**Record extracts:**

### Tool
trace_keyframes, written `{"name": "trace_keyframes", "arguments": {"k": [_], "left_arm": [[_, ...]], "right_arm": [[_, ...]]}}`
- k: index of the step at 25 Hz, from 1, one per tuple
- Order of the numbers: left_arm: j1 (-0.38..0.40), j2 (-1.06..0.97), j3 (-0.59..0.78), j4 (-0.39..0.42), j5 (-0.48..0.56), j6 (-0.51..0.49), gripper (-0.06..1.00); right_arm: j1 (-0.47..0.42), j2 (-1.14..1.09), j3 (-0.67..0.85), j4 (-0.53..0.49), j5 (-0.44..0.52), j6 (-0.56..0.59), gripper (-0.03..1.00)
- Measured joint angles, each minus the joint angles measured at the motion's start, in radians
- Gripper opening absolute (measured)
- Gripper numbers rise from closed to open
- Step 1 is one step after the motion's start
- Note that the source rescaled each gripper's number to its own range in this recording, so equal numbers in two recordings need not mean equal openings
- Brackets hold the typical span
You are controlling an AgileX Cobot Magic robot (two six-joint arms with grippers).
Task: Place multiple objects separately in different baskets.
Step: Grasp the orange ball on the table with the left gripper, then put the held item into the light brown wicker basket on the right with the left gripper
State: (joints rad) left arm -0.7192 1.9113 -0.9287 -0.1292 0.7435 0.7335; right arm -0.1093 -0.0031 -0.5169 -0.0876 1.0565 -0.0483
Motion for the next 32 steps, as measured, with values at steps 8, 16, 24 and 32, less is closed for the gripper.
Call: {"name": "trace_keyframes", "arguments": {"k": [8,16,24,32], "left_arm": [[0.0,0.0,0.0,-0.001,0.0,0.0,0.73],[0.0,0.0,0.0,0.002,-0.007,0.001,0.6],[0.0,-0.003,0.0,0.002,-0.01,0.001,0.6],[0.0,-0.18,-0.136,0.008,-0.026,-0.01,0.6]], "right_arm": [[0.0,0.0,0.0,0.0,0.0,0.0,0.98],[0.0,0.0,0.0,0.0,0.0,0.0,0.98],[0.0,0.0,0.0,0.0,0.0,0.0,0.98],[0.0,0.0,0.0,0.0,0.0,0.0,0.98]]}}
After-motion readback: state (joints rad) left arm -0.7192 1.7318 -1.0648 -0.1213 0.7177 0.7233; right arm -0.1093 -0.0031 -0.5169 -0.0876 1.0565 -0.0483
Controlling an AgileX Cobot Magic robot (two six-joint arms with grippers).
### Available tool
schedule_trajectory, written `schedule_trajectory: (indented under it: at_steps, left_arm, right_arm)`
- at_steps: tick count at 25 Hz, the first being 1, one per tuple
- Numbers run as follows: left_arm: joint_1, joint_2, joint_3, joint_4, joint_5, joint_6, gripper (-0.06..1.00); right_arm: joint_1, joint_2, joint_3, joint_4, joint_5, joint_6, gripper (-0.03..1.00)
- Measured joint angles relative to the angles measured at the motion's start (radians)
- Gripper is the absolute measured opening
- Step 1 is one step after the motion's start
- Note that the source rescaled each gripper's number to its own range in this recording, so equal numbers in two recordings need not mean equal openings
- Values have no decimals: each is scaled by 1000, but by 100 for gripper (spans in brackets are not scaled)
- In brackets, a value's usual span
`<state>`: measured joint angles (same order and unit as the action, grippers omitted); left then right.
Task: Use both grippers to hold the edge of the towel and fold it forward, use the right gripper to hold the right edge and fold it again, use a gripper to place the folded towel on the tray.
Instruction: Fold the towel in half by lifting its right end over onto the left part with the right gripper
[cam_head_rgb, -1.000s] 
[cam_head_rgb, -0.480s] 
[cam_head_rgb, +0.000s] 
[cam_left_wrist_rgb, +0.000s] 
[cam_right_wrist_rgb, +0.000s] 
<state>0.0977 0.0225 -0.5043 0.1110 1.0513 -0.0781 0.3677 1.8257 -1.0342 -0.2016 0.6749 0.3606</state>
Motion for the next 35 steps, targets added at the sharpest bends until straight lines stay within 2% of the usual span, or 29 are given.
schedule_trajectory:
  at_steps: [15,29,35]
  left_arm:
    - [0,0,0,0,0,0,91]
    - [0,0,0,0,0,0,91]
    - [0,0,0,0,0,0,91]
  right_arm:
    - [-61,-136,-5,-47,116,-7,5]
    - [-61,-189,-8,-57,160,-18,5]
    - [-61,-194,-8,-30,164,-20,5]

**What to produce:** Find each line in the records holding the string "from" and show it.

**Written solution:**
- k: index of the step at 25 Hz, from 1, one per tuple
- Gripper numbers rise from closed to open

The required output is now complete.